[glyphs] Improve parsing of escape sequences

This will now handle unicode escapes, including surrogate pairs. Will error on unpaired surrogate pairs. In the process of this work I noticed a few other omissions related to string parsing; the major one is that the reference impl supports the use of single quotes to delimit strings. This doesn't seem to be in any of our sources, but it might be worth fixing now?
googlefonts · Feb 24, 2025 · f5c926f · f5c926f
1 parent 5d85bcb
commit f5c926f
Showing 1 changed file with 125 additions and 36 deletions.
diff --git a/glyphs-reader/src/plist.rs b/glyphs-reader/src/plist.rs
@@ -36,6 +36,8 @@ pub enum Error {
     BadData,
     #[error("Unknown escape code")]
     UnknownEscape,
+    #[error("Invalid unicode escape sequence: '{0}'")]
+    InvalidUnicodeEscape(String),
     #[error("Expected string, found '{token_name}")]

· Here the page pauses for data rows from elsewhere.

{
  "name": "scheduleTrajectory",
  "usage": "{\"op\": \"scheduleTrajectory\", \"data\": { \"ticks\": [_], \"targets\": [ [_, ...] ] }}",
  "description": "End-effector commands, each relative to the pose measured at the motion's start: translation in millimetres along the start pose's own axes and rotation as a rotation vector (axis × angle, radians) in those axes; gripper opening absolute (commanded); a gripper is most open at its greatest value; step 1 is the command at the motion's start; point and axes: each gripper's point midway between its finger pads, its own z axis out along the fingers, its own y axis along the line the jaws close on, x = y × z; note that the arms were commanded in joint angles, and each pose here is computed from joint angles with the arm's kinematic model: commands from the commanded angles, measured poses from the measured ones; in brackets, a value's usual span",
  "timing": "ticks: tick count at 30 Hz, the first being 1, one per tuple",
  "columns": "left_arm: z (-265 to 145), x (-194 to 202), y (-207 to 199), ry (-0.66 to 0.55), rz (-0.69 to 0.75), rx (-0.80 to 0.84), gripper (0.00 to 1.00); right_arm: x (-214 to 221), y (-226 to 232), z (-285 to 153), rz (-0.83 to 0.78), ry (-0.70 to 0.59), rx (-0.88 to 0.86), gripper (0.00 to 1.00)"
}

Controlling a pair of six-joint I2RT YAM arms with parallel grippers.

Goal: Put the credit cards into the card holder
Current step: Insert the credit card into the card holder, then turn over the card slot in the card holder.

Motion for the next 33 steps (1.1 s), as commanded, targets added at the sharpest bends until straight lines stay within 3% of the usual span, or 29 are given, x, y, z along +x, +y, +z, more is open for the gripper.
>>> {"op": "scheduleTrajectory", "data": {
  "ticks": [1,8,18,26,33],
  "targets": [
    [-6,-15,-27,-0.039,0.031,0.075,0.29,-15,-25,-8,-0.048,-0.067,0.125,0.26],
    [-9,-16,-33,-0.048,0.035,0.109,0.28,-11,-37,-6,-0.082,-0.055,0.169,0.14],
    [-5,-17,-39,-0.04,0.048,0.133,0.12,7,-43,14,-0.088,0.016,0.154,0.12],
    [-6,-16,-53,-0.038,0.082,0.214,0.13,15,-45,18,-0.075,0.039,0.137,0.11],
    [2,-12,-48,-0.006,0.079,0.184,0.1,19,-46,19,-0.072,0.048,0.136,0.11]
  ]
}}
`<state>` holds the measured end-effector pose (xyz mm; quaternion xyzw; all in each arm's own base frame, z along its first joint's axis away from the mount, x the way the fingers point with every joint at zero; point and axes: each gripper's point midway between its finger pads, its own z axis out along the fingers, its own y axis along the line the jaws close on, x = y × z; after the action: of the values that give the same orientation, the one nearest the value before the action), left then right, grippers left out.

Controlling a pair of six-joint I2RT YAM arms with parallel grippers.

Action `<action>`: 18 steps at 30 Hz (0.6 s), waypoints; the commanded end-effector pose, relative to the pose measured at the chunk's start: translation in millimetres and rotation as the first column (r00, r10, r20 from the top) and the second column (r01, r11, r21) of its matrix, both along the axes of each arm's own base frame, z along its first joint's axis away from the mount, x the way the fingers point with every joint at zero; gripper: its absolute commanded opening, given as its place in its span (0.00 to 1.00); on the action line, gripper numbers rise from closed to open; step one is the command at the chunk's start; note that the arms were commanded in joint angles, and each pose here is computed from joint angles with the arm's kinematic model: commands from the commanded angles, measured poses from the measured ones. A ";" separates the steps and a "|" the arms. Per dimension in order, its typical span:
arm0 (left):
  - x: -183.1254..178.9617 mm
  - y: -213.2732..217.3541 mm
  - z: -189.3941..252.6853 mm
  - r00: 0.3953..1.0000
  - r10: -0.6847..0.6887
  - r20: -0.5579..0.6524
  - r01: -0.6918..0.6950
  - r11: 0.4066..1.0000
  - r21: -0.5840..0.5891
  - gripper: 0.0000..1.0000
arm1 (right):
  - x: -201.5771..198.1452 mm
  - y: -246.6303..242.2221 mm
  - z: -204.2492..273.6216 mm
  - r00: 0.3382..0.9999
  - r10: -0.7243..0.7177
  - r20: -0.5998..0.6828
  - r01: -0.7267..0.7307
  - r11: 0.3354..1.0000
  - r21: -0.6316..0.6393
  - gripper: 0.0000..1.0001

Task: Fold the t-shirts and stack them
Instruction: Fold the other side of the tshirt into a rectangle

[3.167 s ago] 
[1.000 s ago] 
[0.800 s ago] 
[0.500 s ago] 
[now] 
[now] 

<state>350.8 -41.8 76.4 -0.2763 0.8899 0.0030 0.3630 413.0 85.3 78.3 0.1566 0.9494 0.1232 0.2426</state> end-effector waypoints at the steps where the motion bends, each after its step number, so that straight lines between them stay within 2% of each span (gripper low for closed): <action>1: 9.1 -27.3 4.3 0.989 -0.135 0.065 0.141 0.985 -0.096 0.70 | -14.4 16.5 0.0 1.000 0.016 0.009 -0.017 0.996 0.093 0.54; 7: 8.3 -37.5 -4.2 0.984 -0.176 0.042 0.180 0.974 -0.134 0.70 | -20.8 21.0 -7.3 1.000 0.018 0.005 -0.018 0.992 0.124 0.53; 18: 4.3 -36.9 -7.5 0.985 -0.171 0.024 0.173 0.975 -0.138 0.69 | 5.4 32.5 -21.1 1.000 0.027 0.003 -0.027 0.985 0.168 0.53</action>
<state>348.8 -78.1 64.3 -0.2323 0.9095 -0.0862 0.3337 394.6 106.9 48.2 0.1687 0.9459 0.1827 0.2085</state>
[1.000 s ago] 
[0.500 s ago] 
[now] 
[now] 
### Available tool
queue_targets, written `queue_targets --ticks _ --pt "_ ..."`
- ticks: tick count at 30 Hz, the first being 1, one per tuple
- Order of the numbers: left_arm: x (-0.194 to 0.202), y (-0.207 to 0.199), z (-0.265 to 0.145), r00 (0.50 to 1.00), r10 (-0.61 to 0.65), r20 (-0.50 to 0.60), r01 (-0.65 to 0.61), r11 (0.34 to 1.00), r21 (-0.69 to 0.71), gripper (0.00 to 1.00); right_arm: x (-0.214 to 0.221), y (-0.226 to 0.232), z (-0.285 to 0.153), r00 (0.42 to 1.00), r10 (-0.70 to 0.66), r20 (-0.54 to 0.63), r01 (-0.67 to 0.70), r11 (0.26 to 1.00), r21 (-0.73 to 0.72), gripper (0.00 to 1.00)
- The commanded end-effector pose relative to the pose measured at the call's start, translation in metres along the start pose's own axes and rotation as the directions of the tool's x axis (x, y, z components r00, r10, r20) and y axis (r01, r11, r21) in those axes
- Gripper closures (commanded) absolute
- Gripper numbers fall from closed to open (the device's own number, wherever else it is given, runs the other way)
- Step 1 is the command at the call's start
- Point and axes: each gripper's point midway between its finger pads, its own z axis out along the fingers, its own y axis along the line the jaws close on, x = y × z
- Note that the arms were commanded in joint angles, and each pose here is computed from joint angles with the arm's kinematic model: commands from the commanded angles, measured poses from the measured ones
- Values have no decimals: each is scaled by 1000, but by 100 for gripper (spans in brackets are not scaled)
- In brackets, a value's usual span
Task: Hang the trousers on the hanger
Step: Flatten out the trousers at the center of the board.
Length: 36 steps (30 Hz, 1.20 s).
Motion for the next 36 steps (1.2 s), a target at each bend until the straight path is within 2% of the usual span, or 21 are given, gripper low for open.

     NotAString { token_name: &'static str },
     #[error("Missing '='")]
@@ -69,7 +71,7 @@ pub enum Error {
     Parse(String),
 }
 
-#[derive(Debug)]
+#[derive(Debug, PartialEq)]
 pub(crate) enum Token<'a> {
     Eof,
     OpenBrace,
@@ -471,43 +473,13 @@ impl<'a> Token<'a> {
                         }
                         b'\\' => {
                             buf.push_str(&s[cow_start..ix]);
-                            ix += 1;
-                            if ix == s.len() {
+                            if ix + 1 == s.len() {
                                 return Err(Error::UnclosedString);
                             }
-                            let b = s.as_bytes()[ix];
-                            match b {
-                                b'"' | b'\\' => cow_start = ix,
-                                b'n' => {
-                                    buf.push('\n');
-                                    cow_start = ix + 1;
-                                }
-                                b'r' => {
-                                    buf.push('\r');
-                                    cow_start = ix + 1;
-                                }
-                                _ => {
-                                    if (b'0'..=b'3').contains(&b) && ix + 2 < s.len() {
-                                        // octal escape
-                                        let b1 = s.as_bytes()[ix + 1];
-                                        let b2 = s.as_bytes()[ix + 2];
-                                        if (b'0'..=b'7').contains(&b1)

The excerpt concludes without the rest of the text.